Thursday, 5 March 2009

Tom Harris, teenage mums and the death of a young actor

Tom Harris' Damascene conversion to an awareness of the dangers of Welfarism is a welcome one, and earns him plenty of column inches in this morning's Mail. The exponential rise in in the number of children growing up without their biological fathers since the late 1970s has not only damaged the lives of many of those children themselves and their parents, but the lives of us all.

Bastardy brings with it many burdens; many carry them well, and go on to live full, productive and useful lives. An increasingly significant number don't. Each day when I open the paper to read of yet another young man convicted of murder, or rape, or robbery here in London, and read down the column to see that so many of them grew up with no father.

I'd be fascinated to know what percentage of our prison population grew up without their biological father, but I wouldn't be at all surprised if the answer was the majority of them. Bastardy doesn't only endanger us all, we also pay through the nose for it, in welfare payments, in costs to the criminal justice system, in social work and special educational support, in health service costs and for policing them.

As knife thug Karl Bishop begins a long prison term for his murder of Harry Potter actor Robert Knox, he himself blamed his absent father for his descent into hopeless crime and randon violence.

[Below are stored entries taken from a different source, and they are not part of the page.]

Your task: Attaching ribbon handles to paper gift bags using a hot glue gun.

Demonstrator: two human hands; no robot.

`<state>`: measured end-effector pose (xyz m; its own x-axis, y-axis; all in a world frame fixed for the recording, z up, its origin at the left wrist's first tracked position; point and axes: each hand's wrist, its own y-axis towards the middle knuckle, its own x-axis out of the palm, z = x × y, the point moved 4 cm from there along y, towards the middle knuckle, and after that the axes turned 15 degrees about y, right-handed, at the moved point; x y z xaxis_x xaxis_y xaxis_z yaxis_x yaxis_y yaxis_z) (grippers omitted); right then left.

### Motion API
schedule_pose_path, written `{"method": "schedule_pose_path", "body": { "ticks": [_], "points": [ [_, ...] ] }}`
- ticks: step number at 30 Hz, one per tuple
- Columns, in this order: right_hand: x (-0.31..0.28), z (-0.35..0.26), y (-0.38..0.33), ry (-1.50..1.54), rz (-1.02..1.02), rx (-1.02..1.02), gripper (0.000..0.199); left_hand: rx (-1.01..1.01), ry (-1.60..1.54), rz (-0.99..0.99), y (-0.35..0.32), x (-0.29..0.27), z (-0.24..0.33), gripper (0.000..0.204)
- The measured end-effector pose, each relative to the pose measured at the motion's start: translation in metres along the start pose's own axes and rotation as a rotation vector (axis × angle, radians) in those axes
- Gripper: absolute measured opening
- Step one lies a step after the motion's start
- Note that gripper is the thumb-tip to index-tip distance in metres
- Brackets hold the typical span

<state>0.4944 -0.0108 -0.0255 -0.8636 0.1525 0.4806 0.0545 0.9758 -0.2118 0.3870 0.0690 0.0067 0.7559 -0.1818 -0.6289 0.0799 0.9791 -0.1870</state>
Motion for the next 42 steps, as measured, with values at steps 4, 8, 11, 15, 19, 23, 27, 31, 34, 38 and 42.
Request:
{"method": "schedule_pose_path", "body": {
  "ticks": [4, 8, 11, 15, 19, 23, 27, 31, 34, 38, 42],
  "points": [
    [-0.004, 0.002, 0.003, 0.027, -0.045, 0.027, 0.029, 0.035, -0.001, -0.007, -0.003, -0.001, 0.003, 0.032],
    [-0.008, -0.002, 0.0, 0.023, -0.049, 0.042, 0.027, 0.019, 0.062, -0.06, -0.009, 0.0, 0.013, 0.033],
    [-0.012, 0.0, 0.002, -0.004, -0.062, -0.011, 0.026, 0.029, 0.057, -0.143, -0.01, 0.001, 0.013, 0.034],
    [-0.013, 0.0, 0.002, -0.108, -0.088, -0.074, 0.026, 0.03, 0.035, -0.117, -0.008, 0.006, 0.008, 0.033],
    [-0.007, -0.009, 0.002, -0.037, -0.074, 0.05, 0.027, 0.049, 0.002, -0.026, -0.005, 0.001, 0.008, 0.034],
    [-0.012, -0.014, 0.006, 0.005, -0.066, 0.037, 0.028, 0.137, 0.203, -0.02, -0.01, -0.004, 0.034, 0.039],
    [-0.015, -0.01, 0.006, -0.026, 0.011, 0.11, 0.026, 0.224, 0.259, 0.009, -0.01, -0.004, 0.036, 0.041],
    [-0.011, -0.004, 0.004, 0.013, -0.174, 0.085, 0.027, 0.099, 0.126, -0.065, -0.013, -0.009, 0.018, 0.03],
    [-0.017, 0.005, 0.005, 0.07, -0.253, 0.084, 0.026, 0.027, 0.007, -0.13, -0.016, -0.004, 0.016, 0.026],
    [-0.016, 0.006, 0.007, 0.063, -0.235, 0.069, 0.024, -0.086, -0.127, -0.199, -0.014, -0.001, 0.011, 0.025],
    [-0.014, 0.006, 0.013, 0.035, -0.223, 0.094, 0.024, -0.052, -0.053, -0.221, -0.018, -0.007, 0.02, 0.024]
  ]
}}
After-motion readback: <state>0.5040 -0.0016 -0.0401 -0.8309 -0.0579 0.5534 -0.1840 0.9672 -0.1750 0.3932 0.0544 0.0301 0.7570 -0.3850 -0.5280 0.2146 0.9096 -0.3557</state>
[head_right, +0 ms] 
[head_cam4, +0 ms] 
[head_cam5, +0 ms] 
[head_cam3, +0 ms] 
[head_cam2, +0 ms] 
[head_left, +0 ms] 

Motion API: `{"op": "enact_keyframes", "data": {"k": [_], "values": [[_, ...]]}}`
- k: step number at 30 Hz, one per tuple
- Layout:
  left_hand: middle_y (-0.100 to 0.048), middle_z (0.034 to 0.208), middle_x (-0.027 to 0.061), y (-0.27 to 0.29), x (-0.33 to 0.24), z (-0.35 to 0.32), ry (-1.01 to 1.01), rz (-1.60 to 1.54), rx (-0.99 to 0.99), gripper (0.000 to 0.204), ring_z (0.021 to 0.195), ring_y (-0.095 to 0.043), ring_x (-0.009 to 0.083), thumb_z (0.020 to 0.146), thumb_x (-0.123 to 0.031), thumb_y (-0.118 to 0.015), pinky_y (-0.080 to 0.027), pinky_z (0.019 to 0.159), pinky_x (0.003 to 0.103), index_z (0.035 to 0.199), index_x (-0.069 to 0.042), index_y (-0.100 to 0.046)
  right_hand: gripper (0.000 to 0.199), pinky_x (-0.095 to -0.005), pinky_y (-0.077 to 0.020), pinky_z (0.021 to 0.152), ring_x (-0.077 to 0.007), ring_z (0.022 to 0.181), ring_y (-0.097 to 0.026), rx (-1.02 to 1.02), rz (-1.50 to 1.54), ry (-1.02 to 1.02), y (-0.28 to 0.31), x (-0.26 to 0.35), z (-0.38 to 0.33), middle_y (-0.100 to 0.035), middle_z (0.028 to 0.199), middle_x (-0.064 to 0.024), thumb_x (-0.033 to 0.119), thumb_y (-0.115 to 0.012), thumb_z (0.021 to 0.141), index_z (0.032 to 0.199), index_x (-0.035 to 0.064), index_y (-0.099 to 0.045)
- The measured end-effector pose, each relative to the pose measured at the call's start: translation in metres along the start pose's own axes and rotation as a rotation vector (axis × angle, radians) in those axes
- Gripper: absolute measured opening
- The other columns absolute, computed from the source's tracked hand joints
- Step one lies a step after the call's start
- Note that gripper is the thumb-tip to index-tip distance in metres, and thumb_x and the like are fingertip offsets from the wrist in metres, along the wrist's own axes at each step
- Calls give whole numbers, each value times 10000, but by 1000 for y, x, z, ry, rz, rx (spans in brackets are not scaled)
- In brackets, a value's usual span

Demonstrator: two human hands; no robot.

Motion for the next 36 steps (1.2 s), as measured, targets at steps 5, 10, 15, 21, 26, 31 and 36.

If his wretched mother had kept her legs closed twenty three years ago the world would have been a better place.


Blue Eyes said...

I think it's interesting that Mr Harris took the "moral" line in that he said that it is not fair that others who do work should pay for those who choose not to. That is telling. When righties say the same thing they are branded as nasty or worse.

What a shame the Frank Field faction have been dormant until it's too late for them to change Gordon's mind.

12 years wasted.

Olly Keeling said...

I do think all this social engineering has a lot to answer for. By removing the stigma associated with being a single parent there is little dis-incentive from doing it.

If people were publically chastised and shunned for acts not accepted by the general public rather than sympathised with, I suspect we'd have far fewer social problems today.

Matthew Cain said...

But that's not what Harris was arguing was it? I thought his problem was not with the number of parents but their age? Either way, it was ill considered:

formertory said...

I wonder if the problem isn't "just" an absentee and uncaring father, but the effect of an absentee and uncaring father combined with the effect of one or more semi-feral "stepfathers". I found being a stepfather very, very difficult at times - more so than being a father. It's certainly a bloody sight harder to remember sometimes who's supposed to be the grown-up in the relationship. If you're one of those stepfathers, and your principal motivation for being there is a roof over your head and sex when you want it, then a child who's not yours and yet has emotional and intellectual needs isn't going to on the receiving end of anything good.

To have no father setting limits and acceptable norms, combined with sundry casual stepfathers setting examples of poor-to-appalling behaviour, must be capable of subverting the most intelligent, loving child.

With children as benefit-tickets, they're a utility, not a blessing. Utilities by definition get taken for granted and tuned out of daily life.

it's either banned or compulsory said...

"I'd be fascinated to know what percentage of our prison population grew up without their biological father"

Absent fathers are no doubt a bad thing but one of the prime indicators of a young man likely to end up in prison is for him to have a father who preceded him there.